- HOW TO COMPLETE THIS TASK
Find the word "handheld" below. Copy each line that has it.
══ DATA EXCERPT
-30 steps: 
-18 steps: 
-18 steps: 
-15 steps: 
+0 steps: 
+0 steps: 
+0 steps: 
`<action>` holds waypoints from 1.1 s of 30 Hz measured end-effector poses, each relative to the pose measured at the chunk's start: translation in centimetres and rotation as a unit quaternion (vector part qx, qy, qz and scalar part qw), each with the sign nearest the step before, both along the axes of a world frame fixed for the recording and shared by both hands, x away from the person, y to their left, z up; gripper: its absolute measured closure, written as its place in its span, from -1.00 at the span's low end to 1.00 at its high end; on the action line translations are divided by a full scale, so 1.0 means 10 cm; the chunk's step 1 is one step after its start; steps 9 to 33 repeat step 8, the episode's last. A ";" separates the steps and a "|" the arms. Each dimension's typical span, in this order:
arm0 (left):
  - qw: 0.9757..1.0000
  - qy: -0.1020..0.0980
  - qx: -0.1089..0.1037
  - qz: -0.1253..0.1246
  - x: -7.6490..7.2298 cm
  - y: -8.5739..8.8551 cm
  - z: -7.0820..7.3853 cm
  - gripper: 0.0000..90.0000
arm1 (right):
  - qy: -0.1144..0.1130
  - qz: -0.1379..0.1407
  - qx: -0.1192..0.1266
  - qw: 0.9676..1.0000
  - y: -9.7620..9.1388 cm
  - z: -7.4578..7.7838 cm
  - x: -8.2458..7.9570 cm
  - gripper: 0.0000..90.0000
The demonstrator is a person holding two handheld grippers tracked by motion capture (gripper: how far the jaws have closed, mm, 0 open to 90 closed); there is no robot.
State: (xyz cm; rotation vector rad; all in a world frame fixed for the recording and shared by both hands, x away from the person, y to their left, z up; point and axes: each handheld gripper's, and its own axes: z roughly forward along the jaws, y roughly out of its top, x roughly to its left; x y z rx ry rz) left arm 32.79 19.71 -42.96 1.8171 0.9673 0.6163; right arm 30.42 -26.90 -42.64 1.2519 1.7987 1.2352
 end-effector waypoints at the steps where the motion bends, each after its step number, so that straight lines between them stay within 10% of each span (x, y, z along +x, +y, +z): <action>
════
- TASK OUTPUT
The demonstrator is a person holding two handheld grippers tracked by motion capture (gripper: how far the jaws have closed, mm, 0 open to 90 closed); there is no robot.
State: (xyz cm; rotation vector rad; all in a world frame fixed for the recording and shared by both hands, x away from the person, y to their left, z up; point and axes: each handheld gripper's, and its own axes: z roughly forward along the jaws, y roughly out of its top, x roughly to its left; x y z rx ry rz) left arm 32.79 19.71 -42.96 1.8171 0.9673 0.6163; right arm 30.42 -26.90 -42.64 1.2519 1.7987 1.2352

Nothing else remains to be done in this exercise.